Rosemary Britts was ecstatic when she heard the news of the potential cures for sickle cell disease.
“This has been a long time coming in getting something. They have used bone marrow transplants for people, which was a little difficult because you have to find a match or a donor,” said Britts, executive director of Sickle Cell Association–St. Louis. “So, with this gene therapy, you will be using the individual's own cells.”
Lyfgenia, which is produced by Bluebird Bio, uses a viral vector that genetically modifies the blood stem cells. Casgevy, which is made by Vertex Pharmaceuticals and CRISPR Therapeutics, is a one-time intravenous infusion that edits particular genes to reproduce fetal hemoglobin. Both therapies can treat people age 12 and older.
Britts said people living with the disease and caretakers of those with the disease call her daily asking a myriad of questions about the new treatments. They want to know about accessibility, side effects and costs.
“There are about 60% of the individuals that live with sickle cell disease on Medicaid and you have others that have private insurance, and are their insurance companies going to pay for it?” Britts said. “It's not just those with Medicaid … I'm looking at it in terms of costs beyond just getting the treatment.”
The Biden administration is trying to improve access to the new therapies. Britts hopes anyone who wants the treatment will receive the results they expect and live free from pain.
“Individuals with sickle cell are just like anyone else, in terms of wanting to be an integral part of society and to just live their lives,” said Britts.
That is all Tameeka Watson wants for her 17-year-old son who has been living with sickle cell disease since birth. Malachi had his first crisis as a child. In the earlier years, Watson took her son to the hospital every couple of months for pain management due to his crises.

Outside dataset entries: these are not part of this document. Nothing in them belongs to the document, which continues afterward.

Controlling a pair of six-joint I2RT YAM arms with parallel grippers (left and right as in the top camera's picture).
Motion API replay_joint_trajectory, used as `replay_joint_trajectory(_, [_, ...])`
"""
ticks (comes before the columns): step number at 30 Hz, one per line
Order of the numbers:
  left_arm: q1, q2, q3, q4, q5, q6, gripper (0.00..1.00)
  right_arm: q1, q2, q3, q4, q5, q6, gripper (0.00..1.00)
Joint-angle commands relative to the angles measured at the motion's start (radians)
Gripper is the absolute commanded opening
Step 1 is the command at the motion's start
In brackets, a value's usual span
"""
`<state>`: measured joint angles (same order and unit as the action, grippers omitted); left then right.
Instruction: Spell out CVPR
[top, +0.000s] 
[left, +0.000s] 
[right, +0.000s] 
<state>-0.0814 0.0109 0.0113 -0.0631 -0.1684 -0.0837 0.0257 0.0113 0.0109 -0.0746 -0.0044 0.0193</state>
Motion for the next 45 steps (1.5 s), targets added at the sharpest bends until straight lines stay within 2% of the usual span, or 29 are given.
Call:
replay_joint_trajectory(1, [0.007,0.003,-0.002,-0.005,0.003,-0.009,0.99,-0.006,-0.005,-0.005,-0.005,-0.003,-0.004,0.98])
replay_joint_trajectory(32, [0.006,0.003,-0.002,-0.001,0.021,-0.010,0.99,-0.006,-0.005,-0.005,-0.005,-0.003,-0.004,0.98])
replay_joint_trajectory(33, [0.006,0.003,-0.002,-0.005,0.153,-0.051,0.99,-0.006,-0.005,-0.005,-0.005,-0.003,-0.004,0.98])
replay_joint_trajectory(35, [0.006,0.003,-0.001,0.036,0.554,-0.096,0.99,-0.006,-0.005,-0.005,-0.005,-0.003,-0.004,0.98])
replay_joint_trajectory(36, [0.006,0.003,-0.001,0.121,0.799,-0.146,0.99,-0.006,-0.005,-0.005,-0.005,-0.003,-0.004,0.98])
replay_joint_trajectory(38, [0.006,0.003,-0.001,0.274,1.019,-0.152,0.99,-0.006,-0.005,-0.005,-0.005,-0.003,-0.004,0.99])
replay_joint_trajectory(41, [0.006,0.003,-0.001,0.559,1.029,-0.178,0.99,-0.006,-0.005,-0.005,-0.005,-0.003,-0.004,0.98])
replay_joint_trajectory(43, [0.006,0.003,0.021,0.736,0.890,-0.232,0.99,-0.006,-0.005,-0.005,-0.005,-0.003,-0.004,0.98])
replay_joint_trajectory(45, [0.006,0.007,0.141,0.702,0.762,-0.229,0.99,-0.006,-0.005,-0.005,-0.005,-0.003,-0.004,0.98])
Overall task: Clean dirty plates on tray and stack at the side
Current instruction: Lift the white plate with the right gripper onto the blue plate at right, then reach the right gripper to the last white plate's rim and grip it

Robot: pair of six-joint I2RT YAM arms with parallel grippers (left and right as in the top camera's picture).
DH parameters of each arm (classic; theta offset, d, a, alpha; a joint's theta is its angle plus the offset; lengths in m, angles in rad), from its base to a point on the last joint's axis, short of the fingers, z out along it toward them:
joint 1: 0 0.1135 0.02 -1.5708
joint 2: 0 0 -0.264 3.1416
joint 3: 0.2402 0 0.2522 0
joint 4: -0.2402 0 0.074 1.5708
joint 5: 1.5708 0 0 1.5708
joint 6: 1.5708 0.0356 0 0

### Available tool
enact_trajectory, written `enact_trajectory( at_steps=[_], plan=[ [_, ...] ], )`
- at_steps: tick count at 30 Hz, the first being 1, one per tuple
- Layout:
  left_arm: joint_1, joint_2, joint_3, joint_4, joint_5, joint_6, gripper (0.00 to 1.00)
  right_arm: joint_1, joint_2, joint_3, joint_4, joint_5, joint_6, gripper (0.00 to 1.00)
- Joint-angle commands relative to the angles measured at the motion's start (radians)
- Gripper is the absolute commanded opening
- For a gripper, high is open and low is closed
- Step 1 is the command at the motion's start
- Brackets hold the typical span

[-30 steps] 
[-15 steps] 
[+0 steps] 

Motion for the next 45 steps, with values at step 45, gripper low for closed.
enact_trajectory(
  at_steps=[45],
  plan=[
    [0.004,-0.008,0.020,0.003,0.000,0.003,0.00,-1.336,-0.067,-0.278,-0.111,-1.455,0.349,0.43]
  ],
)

“He’s had over a hundred hospitalizations,” Watson said.
Watson dreams of the days when her son can play sports, hang out with friends and go away for college without her worrying about him. She has lost many jobs and friends, and her mental and physical health has decreased, because she is constantly thinking about her son’s well-being.
“It's just so much weight on just one person,” Watson said. “I got to work two jobs because I got to pay bills here.”
Watson thought her prayers had been answered when she found out about the sickle cell treatments.
“I was like, ‘Yes, we are getting it,’’’ she said.
But her son had other plans. He decided he did not want either treatment because he said they are too new and the side effects scare him. He does not want to take the risk of developing cancer.
Two of 32 patients in a trial of the gene therapies, Lyfgenia, developed blood cancer, though the cause is uncertain. So instead, Malachi plans to have a bone marrow transplant in July. Watson is terrified with the decision because of its many risks, but she said she will support her son through it.
Although Watson’s son is against getting a gene therapy treatment, she hopes it will bring peace to people living with sickle cell disease and to the families who take care of them.
“He is ready to have a family. He wants children. He wants to just work,” Watson said. “He's just ready to be cured and go on about his business.”